Work to be completed: Pictures are to be skipped. Retype exactly the lines from the top of the material through the one with "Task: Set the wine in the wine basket", and only those.
•••
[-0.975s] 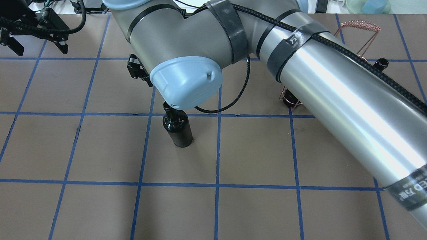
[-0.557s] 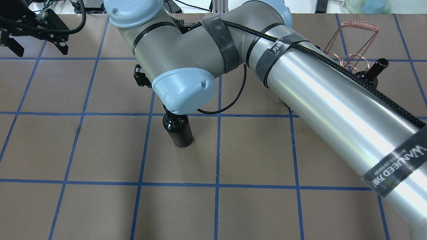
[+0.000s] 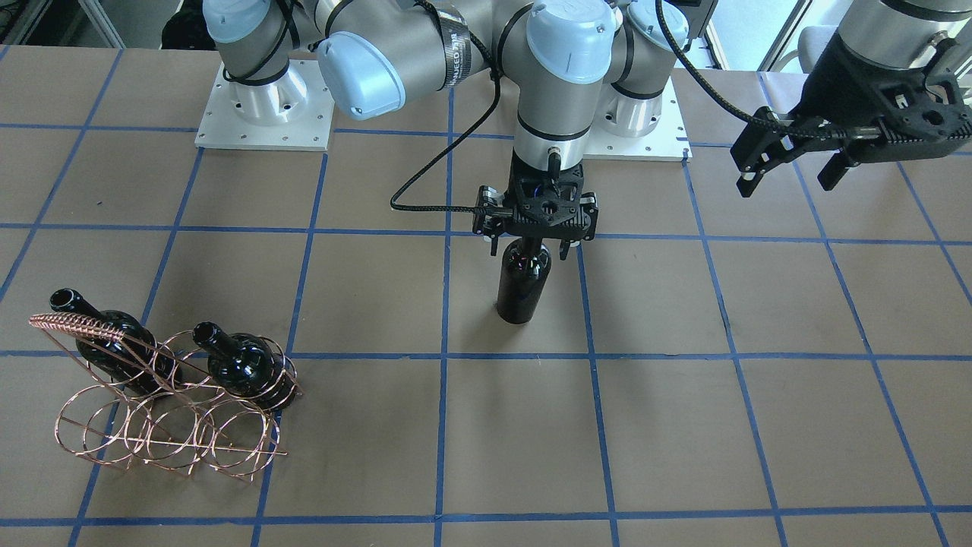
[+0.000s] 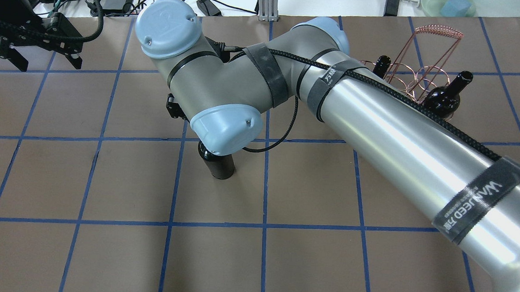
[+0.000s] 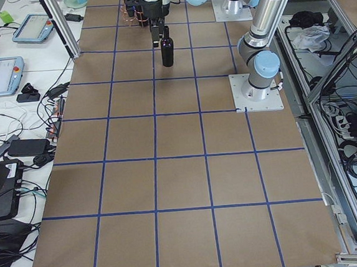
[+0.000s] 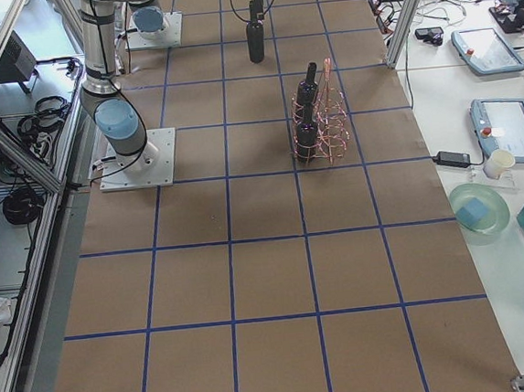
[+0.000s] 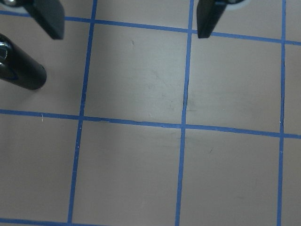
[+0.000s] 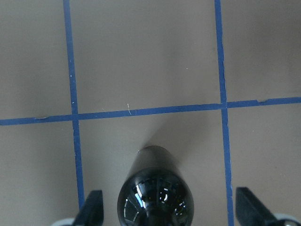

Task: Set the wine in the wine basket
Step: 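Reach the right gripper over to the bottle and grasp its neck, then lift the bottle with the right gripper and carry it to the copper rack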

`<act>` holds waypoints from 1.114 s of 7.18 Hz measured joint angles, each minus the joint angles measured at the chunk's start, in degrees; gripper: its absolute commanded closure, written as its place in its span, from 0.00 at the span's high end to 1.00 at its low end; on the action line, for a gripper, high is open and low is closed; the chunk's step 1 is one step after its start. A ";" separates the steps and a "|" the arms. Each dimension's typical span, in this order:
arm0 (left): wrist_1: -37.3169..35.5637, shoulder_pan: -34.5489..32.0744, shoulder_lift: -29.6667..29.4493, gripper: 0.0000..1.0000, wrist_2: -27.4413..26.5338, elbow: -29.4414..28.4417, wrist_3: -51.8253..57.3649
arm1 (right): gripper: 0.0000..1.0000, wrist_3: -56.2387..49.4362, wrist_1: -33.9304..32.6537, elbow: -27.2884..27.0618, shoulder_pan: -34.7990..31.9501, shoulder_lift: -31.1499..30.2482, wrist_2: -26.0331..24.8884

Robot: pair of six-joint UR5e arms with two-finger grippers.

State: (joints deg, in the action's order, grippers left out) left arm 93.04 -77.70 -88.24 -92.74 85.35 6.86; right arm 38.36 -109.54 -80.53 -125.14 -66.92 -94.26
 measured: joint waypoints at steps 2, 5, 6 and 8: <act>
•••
Expected answer:
[-0.975s] 
[-0.557s] 
[+0.000s] 
[+0.000s] 
[+0.000s] 
[+0.000s] 
[+0.000s] 
[+0.000s] 

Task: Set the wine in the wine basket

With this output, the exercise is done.